Assigned task: Copy out every line of the listing in which "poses" appears.

Data provided:
*** Begin section ***
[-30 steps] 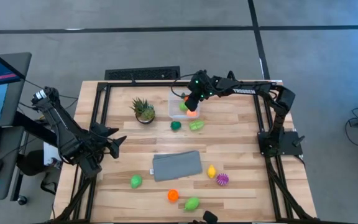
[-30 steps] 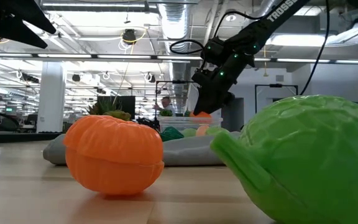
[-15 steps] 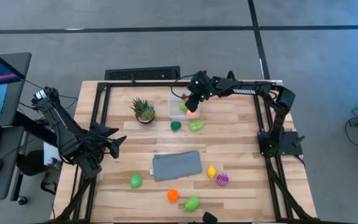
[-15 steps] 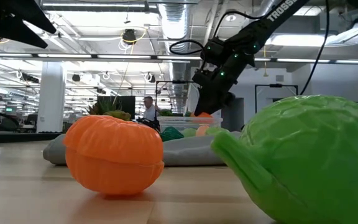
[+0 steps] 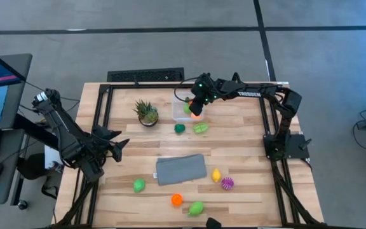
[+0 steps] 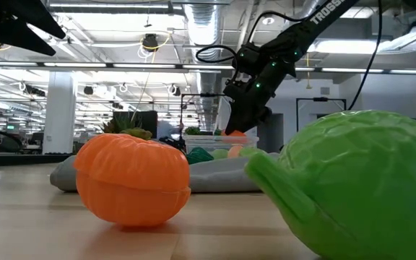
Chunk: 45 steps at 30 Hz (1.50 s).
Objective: Pick and placing Produce into tupperware
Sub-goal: Put the carrot into the bin, then put the starfruit into the bin
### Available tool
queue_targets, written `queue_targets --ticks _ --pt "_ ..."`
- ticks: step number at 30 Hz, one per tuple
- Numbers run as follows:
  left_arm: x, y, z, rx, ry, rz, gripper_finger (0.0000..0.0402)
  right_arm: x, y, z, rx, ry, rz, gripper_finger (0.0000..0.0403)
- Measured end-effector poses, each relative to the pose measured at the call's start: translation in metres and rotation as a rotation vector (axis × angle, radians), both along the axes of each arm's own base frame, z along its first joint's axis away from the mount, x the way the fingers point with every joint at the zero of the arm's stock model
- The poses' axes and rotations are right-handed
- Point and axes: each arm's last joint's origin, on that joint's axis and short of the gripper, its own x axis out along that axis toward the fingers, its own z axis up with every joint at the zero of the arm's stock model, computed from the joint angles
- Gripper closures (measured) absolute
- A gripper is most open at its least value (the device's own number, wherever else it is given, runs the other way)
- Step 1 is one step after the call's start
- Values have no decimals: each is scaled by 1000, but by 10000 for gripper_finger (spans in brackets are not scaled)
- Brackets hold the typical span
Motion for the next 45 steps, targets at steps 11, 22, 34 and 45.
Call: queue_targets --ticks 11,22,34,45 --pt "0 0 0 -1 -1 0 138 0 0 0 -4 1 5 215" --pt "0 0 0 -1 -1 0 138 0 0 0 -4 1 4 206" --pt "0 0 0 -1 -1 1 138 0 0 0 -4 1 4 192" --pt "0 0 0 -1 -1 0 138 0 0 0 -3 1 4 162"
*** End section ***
Result:
- Measured end-effector poses, each relative to the pose measured at the call's start: translation in metres and rotation as a rotation vector (axis × angle, radians), both along the axes of each arm's own base frame, z along its first joint's axis away from the mount, x the way the fingers point with every joint at the zero of the arm's stock model
- The poses' axes and rotations are right-handed

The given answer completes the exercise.